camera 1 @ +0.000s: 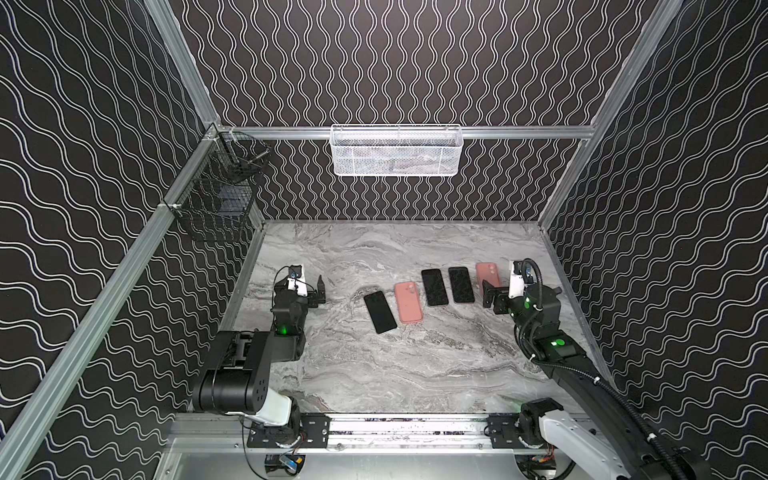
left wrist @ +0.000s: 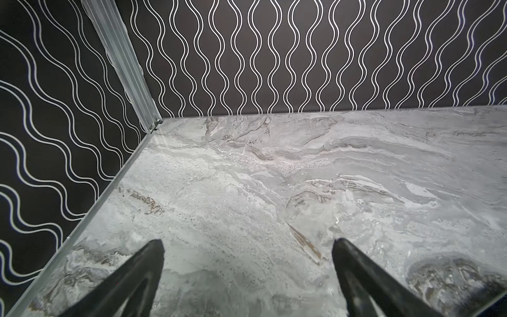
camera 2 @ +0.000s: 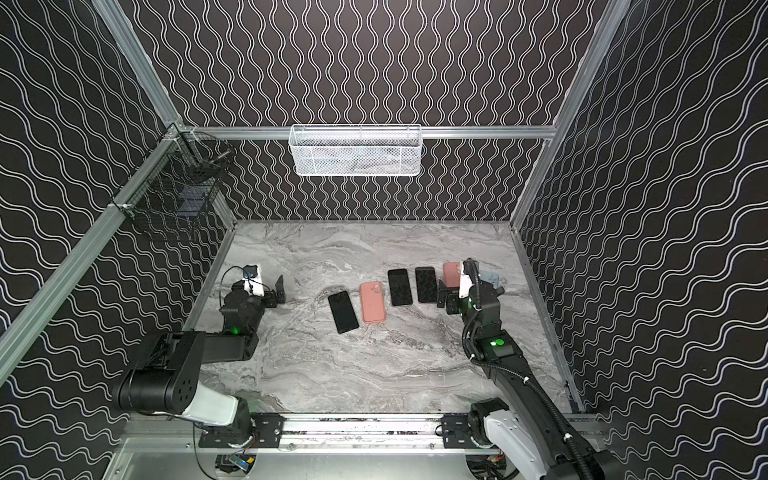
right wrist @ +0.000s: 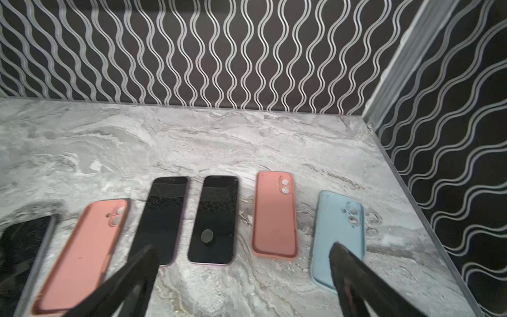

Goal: Take the phone out of the phone case

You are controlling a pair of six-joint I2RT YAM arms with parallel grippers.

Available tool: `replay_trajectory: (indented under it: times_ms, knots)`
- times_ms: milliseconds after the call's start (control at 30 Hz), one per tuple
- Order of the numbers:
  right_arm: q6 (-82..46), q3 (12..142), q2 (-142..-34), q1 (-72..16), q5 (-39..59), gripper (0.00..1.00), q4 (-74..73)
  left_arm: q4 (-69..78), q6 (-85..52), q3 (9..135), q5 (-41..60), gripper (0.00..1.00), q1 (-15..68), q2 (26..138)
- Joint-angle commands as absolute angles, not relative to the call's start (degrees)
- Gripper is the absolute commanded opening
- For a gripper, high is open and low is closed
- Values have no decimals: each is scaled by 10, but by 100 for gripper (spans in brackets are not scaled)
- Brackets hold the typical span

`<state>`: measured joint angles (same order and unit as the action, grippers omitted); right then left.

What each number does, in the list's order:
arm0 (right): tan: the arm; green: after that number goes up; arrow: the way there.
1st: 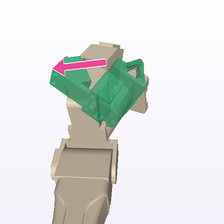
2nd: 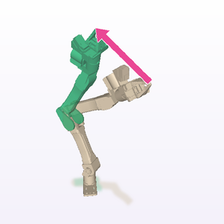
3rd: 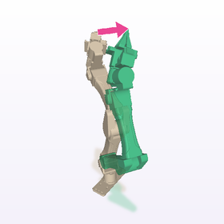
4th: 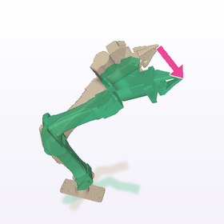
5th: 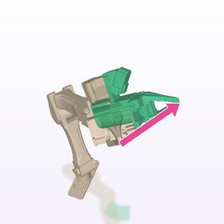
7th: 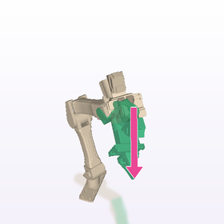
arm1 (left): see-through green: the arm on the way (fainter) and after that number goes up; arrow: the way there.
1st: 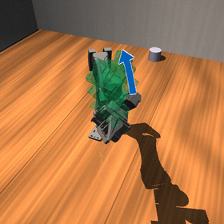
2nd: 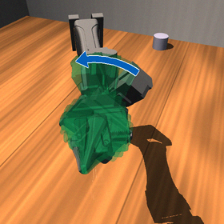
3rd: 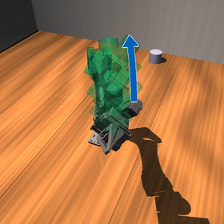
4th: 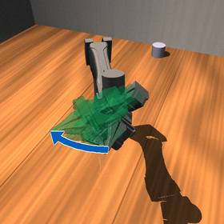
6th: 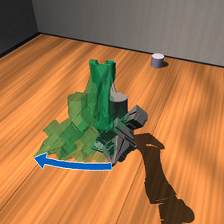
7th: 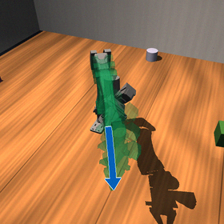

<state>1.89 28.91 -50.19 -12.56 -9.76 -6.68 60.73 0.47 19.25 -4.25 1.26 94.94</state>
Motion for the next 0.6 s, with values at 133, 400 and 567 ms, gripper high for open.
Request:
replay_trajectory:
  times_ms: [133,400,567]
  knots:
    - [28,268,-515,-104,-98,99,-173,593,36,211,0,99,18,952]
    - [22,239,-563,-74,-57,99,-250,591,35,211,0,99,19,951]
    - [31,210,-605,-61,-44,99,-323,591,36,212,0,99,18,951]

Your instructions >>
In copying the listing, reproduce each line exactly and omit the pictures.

Exercise solution >>
camera 1 @ +0.000s: 
left wrist @ +0.000s: 
camera 2 @ +0.000s: 
right wrist @ +0.000s: 

Goal: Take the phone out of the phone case

You are controlling a pair of six-joint I2RT YAM arms with parallel grippers.

Available tool: `replay_trajectory: (indented under it: times_ms, knots)`
- times_ms: milliseconds after the call's start (control at 30 Hz), one per tuple
- Order of the numbers:
  right_arm: q6 (-82..46), q3 (12..142), q2 (-142..-34), q1 (-72..16), q5 (-39..59), gripper (0.00..1.00), q4 (-74..73)
  left_arm: q4 (-69..78), q6 (-85..52), q3 (9..135), q5 (-41..60), gripper (0.00..1.00), q1 (-15..68), q2 (26..138)
- Joint-angle commands as absolute angles, not relative to the call's start (degrees)
- Gripper is the absolute commanded opening
- For a gripper, high is open and low is closed
- Values have no decimals: each is scaled by 10, but by 100 for gripper (spans in brackets are not scaled)
- Brackets hold the typical span

`<state>`: measured joint angles (same order and unit as the action, grippers omitted); right then left.

What each number does, in the list's order:
arm0 (right): tan: the arm; green: after that number goes up; arrow: the way there.
1st: 
2nd: 
3rd: 
4th: 
5th: 
7th: 
arm1 (left): see-through green: the arm on the way (fainter) and after that number goes up; arrow: the way there.
1st: 
2nd: 
3rd: 
4th: 
6th: 
7th: 

<state>1.89 28.91 -50.19 -12.56 -9.76 -6.68 60.73 0.47 19.25 -4.25 1.26 94.94</state>
Motion for the next 0.6 s, with values at 133, 400 and 567 ms, gripper high for open.
Request:
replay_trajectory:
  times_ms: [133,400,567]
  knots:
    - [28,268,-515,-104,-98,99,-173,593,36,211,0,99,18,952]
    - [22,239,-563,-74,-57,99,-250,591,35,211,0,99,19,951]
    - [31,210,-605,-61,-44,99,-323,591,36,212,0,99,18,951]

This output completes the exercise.